— Requirement —
Pull out every line in the data that has the string "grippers" in it.

[Exercise inputs — start]

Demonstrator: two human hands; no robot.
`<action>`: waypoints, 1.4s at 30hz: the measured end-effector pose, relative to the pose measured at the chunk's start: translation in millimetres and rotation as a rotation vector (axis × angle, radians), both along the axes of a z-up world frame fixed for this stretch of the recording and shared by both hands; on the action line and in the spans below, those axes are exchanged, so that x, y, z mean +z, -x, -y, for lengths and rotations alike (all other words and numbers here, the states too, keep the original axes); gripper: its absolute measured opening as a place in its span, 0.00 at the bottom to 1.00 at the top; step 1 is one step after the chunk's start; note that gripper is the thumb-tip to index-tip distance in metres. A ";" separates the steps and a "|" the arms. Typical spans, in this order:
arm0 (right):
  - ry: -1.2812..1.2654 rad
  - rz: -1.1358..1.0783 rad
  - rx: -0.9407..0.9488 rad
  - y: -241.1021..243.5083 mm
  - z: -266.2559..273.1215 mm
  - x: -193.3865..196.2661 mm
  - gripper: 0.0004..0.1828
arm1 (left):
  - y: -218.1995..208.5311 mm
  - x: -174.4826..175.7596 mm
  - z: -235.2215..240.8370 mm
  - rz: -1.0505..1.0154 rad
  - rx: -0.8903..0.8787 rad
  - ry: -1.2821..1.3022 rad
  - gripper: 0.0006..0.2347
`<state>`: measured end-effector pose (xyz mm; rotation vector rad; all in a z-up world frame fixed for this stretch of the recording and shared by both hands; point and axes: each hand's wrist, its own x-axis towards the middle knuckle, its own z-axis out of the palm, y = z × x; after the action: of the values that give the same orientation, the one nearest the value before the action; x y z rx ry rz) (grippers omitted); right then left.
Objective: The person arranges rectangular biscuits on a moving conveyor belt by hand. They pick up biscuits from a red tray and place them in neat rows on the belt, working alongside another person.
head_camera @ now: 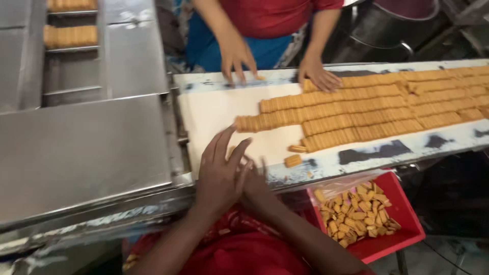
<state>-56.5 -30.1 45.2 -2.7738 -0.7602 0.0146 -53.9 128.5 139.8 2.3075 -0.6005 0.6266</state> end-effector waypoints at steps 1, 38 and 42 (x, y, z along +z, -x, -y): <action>0.131 -0.041 -0.132 -6.6 25.9 -6.6 0.40 | -4.3 -16.8 13.8 -0.180 0.073 -0.057 0.26; 0.216 0.239 -0.670 -70.6 286.5 -24.4 0.36 | -64.9 -119.9 176.4 -0.373 -0.087 -0.001 0.38; 0.024 0.280 -0.587 -66.8 251.2 -37.4 0.32 | -56.2 -127.8 143.3 -0.404 -0.070 0.007 0.38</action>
<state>10.3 -281.3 7.8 -2.9425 0.0284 -0.4842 2.3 -14.8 12.1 2.3050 -0.4800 0.1197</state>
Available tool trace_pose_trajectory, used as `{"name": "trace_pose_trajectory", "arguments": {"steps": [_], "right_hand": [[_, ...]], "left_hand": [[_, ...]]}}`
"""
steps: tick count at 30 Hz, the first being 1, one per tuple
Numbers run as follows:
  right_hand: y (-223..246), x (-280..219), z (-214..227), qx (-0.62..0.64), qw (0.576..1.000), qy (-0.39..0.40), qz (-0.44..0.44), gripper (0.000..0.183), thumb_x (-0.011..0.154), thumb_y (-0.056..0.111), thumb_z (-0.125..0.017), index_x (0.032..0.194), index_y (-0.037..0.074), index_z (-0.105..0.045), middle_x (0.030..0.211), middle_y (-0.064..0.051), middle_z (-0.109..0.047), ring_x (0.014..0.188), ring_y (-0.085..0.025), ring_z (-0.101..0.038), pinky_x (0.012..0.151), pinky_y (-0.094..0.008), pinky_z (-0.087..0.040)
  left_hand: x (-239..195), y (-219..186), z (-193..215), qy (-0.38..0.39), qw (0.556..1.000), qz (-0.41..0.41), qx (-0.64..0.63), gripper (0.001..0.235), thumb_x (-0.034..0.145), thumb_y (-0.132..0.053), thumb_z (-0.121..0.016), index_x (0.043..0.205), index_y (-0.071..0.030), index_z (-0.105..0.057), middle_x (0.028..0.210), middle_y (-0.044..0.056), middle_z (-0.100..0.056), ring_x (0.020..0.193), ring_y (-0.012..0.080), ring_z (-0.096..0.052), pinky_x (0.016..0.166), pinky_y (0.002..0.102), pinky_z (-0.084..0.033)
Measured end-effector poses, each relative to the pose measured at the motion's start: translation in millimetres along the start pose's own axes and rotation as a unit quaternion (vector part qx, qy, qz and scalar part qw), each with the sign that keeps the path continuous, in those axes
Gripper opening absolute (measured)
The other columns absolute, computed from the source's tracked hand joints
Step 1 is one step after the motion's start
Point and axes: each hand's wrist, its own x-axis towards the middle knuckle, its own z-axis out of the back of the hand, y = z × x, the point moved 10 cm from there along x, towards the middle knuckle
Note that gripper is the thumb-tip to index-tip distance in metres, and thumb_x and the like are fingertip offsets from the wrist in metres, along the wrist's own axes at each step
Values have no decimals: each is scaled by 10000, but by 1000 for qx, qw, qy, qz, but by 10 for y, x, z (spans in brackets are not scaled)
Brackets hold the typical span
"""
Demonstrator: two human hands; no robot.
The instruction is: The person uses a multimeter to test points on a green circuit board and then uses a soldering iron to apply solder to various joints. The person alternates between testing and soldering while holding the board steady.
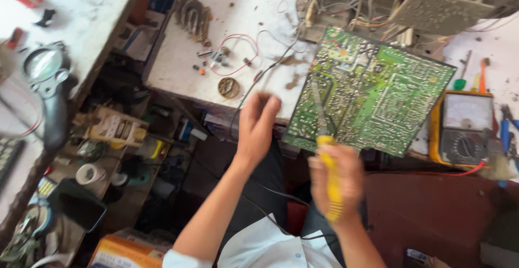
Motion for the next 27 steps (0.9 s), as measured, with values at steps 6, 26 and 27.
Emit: {"name": "trace_pose_trajectory", "arguments": {"steps": [6, 26, 27], "right_hand": [[491, 45, -1136, -33, 980, 174, 95, 564, 1002, 32, -625, 1498, -77, -381, 1443, -273, -511, 1364, -423, -494, 1162, -481, -399], [-1328, -2025, 363, -172, 884, 400, -172, 281, 726, 257, -819, 953, 93, -824, 986, -90, -716, 967, -298, -627, 850, -395, -508], [-1284, -2039, 312, -160, 888, 400, -160, 294, 721, 253, -820, 967, 92, -824, 981, -101, -703, 963, -309, -614, 838, -401, -499]], "left_hand": [[-876, -221, 280, 21, 991, 95, -95, 158, 1016, -136, -577, 1142, -43, -587, 931, -25, -621, 827, 28, -571, 730, 210, -480], [330, -810, 1494, -254, 709, -228, 616, 304, 866, -49, -653, 1154, 33, -604, 1169, 219, -567, 1081, 435, -558, 847, 548, -428], [132, -882, 1377, -263, 704, -262, 605, 380, 859, -59, -665, 1217, 48, -595, 1203, 222, -564, 1100, 430, -550, 843, 540, -417]]}}
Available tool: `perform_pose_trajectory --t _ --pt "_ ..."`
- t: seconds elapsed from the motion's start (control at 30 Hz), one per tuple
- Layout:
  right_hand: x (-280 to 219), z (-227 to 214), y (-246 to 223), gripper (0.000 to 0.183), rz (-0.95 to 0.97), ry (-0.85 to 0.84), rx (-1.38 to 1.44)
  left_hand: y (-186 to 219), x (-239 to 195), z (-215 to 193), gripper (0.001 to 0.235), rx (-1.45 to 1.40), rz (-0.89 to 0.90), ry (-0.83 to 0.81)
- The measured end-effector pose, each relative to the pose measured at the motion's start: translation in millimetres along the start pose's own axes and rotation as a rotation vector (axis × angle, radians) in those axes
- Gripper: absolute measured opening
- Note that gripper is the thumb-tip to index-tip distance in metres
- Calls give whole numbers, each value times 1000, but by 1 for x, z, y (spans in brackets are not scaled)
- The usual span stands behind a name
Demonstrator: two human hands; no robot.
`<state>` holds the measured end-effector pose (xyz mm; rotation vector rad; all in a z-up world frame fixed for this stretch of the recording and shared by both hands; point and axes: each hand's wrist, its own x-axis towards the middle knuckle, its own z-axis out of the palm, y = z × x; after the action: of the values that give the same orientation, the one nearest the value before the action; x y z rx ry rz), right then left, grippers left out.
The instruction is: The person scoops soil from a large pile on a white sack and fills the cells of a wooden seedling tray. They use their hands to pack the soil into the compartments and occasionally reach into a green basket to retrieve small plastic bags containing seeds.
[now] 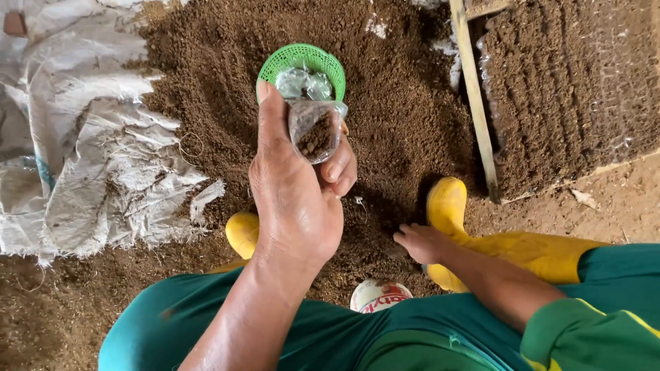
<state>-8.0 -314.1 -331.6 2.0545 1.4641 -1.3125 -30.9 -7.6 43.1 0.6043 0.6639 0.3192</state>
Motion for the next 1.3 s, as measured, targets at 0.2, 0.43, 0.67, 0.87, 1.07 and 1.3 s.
perform_pose_trajectory --t 0.2,0.43,0.67,0.87,1.07,1.3 --pt "-11 -63 2 75 344 -172 1007 -6 5 4 47 9 23 16" --pt "-91 -177 -17 33 56 -90 1654 -19 25 12 49 38 199 -214" --pt "-171 -266 -57 40 -153 333 2113 -32 43 23 47 15 99 -158" --pt "-172 -310 -50 36 -177 633 1990 -27 41 31 52 165 -80 89" --pt "-178 -343 -45 26 -366 566 2077 -32 55 17 48 115 -188 191" --pt "-182 -352 -48 29 -324 535 1908 -43 69 15 54 213 -246 257"
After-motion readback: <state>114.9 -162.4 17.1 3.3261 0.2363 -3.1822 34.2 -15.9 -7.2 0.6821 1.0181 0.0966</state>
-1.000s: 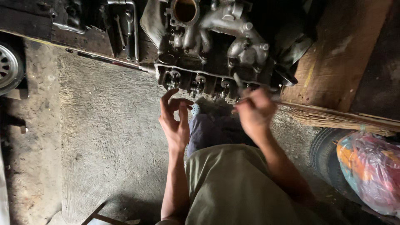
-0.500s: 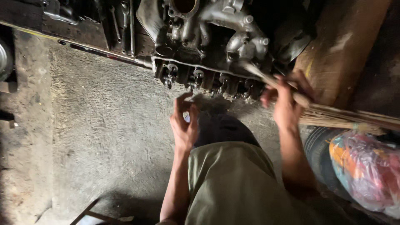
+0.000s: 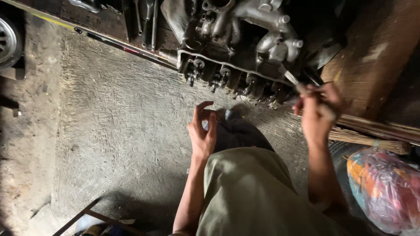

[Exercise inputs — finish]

— Answer to this task —
`<state>`: measured end-effector pose (xyz mm; rotation vector rad; all in a z-up world frame fixed for this stretch of the recording and shared by both hands; point and axes: each hand's wrist, its own x-axis towards the middle knuckle, its own z-axis out of the palm, y = z × x; after the action: of the values that give the same orientation, the one nearest the value before the action; x y z rx ry rz) (grippers omitted); right then left.
`<state>` holds the measured end-effector pose (xyz mm; rotation vector rad; all in a z-up world frame fixed for this stretch of the recording and shared by both hands; point and axes: each hand's wrist, its own x-axis towards the middle knuckle, its own z-axis out of the palm, y = z × x; after the action: of the values that give the same orientation, the one nearest the value before the action; x y z rx ry rz), right then left, grippers left out.

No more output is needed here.